Information supplied »
--- START ---

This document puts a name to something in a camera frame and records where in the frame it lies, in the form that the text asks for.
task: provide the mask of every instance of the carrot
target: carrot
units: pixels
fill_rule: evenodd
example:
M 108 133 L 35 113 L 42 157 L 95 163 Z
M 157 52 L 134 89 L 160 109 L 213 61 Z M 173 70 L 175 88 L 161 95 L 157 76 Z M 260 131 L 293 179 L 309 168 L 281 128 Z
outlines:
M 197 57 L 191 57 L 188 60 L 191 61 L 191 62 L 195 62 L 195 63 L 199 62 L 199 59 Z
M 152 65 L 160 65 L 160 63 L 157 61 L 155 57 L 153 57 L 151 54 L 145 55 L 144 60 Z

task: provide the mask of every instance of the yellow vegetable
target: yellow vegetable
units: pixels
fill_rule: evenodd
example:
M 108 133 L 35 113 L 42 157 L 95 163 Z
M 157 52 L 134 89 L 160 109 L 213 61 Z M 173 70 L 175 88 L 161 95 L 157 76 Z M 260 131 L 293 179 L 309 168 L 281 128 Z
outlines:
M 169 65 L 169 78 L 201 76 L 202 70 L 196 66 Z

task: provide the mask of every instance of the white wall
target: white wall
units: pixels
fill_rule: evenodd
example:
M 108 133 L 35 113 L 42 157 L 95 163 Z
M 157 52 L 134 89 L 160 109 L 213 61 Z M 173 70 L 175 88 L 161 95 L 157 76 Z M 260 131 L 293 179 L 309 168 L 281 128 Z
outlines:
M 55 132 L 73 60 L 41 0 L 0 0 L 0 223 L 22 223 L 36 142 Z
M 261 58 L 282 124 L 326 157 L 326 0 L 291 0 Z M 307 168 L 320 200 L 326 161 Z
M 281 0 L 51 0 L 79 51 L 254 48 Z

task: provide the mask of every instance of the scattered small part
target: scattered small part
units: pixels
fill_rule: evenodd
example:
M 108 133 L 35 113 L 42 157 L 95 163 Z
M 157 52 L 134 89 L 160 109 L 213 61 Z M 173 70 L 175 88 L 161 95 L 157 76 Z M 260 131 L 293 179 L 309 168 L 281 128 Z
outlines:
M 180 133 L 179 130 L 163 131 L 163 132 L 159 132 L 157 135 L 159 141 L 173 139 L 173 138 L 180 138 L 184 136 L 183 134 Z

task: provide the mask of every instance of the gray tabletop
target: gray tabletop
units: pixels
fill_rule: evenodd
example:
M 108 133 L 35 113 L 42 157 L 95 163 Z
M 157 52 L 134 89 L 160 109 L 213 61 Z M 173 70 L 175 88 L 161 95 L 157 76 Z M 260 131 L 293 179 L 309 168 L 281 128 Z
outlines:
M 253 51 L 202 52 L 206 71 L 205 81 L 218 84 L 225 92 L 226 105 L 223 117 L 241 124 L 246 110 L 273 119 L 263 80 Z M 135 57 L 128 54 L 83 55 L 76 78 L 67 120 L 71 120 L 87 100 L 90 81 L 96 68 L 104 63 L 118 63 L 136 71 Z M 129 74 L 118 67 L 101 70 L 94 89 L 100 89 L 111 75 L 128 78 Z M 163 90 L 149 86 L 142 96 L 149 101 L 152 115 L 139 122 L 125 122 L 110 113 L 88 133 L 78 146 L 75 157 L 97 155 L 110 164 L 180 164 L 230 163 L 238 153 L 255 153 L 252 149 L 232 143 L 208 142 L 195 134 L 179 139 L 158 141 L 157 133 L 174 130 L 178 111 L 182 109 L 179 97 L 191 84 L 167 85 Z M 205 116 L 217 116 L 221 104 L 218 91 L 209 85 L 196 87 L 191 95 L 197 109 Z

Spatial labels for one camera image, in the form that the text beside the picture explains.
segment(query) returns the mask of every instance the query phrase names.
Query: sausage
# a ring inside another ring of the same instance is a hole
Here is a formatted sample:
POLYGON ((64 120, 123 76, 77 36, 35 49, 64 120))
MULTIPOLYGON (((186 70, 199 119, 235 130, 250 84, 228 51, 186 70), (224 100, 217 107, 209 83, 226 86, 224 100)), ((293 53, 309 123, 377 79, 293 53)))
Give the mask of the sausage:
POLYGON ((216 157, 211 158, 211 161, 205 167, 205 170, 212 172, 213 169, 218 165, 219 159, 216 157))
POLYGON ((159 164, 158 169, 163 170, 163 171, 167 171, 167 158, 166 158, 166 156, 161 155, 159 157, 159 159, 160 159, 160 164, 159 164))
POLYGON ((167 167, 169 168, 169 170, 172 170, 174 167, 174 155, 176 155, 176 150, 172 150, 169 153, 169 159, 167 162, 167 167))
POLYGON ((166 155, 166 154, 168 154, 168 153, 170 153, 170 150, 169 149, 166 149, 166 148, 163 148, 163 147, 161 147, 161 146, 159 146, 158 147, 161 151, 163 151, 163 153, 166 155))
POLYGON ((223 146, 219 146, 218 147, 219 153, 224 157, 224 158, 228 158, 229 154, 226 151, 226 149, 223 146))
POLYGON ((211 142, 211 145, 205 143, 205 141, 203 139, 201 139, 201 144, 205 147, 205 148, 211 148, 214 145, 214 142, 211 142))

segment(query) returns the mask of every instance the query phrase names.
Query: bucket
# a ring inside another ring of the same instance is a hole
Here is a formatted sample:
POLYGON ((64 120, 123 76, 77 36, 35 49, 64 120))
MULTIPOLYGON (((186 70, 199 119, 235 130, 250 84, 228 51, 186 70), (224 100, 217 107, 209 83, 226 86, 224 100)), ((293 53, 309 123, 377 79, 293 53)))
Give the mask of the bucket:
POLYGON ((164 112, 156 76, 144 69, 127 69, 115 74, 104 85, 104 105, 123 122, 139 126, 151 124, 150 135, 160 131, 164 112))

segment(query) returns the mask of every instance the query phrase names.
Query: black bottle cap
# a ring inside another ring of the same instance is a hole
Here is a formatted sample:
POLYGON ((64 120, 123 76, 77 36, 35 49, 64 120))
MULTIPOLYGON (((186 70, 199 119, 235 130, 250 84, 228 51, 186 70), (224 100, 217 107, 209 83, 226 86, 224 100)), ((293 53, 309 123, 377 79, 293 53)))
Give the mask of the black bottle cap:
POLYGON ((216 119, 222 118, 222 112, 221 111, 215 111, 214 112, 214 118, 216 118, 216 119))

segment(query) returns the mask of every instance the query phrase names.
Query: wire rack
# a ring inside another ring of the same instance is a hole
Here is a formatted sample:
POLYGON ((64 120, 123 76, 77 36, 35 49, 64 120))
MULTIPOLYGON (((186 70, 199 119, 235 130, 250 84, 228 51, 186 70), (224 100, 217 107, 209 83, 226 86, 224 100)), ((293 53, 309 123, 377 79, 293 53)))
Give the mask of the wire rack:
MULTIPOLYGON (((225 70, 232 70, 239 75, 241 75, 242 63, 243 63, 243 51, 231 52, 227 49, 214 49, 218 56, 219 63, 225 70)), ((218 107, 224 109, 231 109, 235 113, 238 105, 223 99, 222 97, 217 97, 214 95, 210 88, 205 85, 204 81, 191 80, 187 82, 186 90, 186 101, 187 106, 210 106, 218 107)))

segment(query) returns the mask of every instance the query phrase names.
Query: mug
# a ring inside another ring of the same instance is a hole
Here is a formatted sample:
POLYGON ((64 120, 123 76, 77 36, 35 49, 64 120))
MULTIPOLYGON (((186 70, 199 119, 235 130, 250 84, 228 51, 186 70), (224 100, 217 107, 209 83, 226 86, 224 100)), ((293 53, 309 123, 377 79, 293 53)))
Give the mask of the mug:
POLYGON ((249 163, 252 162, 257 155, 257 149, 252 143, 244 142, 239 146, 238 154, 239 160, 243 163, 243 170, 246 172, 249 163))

--- END ---

What you will do » Your answer should be the lines of the records that hold the string "provide".

Exercise result »
task: provide the mask of every instance of the carrot
task: provide the mask of every instance of the yellow vegetable
task: provide the mask of every instance of the white wall
task: provide the mask of every instance of the scattered small part
task: provide the mask of every instance of the gray tabletop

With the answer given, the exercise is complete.